Source data below:

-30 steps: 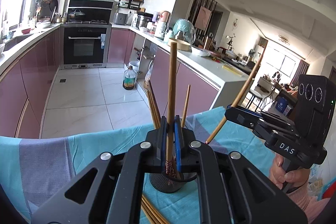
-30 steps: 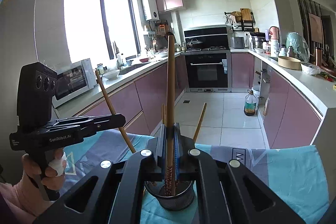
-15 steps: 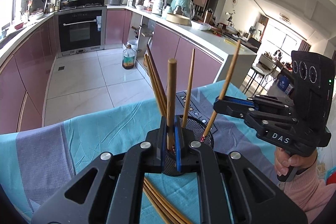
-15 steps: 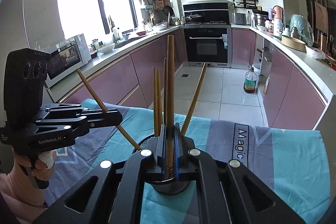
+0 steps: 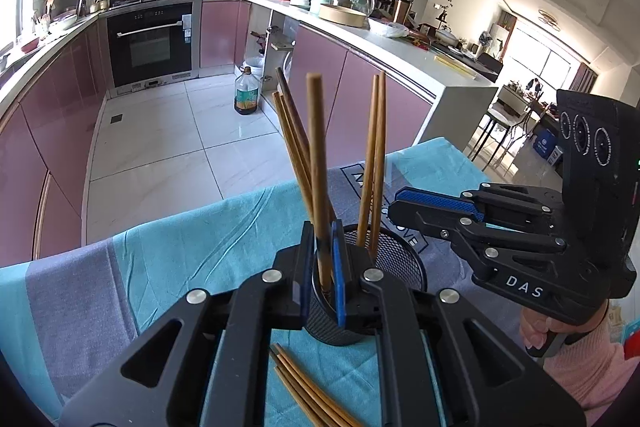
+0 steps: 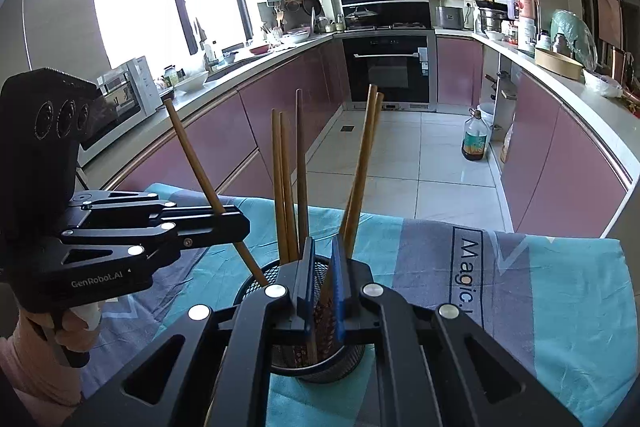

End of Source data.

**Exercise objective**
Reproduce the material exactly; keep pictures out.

**Response**
-30 steps: 
-30 steps: 
-15 steps: 
-15 steps: 
+0 steps: 
+0 steps: 

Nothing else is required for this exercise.